__EXERCISE DATA__:
****************************************
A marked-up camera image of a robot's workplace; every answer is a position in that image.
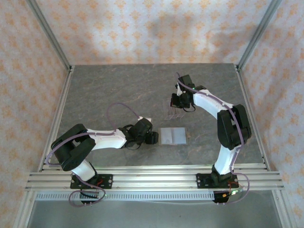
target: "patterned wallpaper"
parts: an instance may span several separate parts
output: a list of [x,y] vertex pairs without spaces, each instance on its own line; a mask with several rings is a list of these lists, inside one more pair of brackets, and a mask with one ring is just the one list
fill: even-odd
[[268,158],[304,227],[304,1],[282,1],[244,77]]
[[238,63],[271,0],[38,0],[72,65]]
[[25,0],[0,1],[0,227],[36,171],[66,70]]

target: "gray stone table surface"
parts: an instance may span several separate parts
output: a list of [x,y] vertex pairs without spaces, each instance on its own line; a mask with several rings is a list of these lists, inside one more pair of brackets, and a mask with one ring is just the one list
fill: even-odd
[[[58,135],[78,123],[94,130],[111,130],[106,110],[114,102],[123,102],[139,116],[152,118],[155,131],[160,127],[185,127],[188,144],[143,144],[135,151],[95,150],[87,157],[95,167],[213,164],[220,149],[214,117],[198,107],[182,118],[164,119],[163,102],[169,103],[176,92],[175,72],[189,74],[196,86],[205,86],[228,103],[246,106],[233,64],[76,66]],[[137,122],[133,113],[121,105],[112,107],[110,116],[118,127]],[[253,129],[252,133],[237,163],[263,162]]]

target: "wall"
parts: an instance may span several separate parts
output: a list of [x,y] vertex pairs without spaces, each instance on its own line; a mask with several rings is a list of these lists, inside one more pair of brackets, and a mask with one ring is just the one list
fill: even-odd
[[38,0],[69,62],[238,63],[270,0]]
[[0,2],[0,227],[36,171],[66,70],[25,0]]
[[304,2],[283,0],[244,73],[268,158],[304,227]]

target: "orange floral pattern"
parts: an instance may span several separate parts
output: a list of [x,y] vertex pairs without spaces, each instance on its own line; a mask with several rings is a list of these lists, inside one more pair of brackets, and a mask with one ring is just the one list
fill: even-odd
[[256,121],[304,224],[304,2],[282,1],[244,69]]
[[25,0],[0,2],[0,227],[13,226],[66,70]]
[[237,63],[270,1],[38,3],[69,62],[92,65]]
****************************************
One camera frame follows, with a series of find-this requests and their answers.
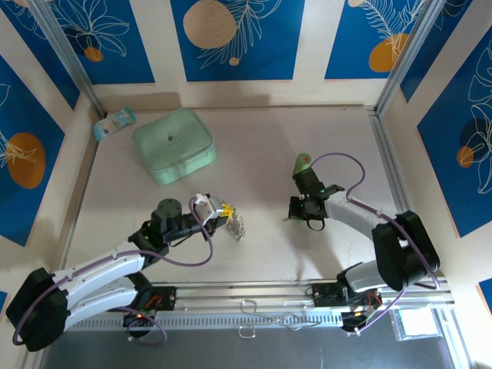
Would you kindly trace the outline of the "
****************************************
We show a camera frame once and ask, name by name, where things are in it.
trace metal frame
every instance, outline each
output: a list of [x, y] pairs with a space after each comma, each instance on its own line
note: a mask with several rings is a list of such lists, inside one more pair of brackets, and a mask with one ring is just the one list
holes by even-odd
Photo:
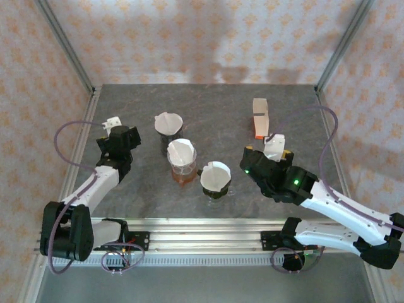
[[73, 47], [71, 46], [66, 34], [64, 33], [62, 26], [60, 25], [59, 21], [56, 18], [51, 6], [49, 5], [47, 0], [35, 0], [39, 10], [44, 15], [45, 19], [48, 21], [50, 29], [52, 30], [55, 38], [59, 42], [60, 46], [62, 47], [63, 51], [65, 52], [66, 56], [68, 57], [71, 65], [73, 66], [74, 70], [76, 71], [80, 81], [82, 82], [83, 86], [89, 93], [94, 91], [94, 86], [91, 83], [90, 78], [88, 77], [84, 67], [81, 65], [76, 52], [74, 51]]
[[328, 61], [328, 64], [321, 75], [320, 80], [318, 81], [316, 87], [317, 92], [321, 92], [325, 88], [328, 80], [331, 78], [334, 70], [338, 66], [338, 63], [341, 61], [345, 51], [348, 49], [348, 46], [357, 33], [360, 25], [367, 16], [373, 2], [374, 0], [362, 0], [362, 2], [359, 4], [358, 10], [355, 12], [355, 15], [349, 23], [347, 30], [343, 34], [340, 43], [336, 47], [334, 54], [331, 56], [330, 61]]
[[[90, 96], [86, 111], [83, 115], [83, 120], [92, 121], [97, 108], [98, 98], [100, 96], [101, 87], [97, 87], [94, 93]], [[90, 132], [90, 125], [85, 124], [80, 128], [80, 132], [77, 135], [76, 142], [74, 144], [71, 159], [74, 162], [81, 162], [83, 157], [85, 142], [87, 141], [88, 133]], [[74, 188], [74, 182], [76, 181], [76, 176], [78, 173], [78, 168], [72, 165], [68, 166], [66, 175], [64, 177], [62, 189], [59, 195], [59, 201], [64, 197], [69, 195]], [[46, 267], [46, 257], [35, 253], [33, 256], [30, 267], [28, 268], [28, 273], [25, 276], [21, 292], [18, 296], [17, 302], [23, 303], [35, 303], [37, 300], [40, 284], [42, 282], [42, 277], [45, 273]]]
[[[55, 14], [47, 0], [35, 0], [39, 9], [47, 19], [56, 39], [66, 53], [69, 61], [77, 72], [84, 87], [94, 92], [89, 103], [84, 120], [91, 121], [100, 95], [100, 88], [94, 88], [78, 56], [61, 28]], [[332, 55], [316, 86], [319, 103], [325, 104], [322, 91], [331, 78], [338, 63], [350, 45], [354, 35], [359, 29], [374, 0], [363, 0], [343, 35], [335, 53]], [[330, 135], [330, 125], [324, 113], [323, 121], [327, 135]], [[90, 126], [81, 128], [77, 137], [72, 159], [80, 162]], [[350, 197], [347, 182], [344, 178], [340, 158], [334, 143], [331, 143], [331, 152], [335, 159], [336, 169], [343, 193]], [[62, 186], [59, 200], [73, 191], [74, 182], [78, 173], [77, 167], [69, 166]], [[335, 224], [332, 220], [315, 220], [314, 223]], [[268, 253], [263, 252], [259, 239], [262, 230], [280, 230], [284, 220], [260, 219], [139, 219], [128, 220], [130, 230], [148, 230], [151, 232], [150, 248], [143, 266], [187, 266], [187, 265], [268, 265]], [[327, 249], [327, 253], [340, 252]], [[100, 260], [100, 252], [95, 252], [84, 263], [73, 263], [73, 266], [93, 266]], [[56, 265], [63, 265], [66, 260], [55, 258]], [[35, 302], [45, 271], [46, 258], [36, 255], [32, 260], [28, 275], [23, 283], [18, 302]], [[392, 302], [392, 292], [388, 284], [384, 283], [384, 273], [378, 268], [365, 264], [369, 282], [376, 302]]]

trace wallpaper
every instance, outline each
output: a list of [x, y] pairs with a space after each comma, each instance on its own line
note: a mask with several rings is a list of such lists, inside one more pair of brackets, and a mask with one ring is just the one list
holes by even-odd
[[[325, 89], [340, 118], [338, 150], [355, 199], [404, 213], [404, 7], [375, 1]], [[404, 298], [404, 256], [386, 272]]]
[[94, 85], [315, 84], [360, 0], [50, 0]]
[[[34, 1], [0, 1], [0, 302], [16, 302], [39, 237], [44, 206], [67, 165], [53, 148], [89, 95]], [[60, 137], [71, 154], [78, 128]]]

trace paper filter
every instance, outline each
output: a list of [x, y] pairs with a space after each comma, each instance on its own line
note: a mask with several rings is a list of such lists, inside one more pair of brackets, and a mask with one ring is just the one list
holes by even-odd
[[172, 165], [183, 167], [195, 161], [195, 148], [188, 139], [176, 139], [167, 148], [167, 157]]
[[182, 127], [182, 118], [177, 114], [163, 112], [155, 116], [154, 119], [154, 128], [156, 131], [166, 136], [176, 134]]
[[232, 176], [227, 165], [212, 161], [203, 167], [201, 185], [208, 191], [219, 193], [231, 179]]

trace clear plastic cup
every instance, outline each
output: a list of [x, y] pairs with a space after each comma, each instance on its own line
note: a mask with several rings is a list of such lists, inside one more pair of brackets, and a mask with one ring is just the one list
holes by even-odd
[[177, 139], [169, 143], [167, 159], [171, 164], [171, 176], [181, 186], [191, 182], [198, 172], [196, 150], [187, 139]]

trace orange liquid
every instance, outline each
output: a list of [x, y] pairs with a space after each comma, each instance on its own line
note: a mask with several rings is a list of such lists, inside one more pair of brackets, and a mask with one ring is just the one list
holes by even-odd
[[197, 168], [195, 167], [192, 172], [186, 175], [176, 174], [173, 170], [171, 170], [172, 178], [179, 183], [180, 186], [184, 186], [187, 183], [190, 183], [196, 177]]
****************************************
__TASK BRIEF__: Would you output the lines above from the line holding "One camera frame" up to and including the line holding "Would you kindly", exactly and only those, with no pictures?

__EXPECTED ANSWER__:
One camera frame follows, with a series of find-this requests and their answers.
Would you kindly trace the outline of the "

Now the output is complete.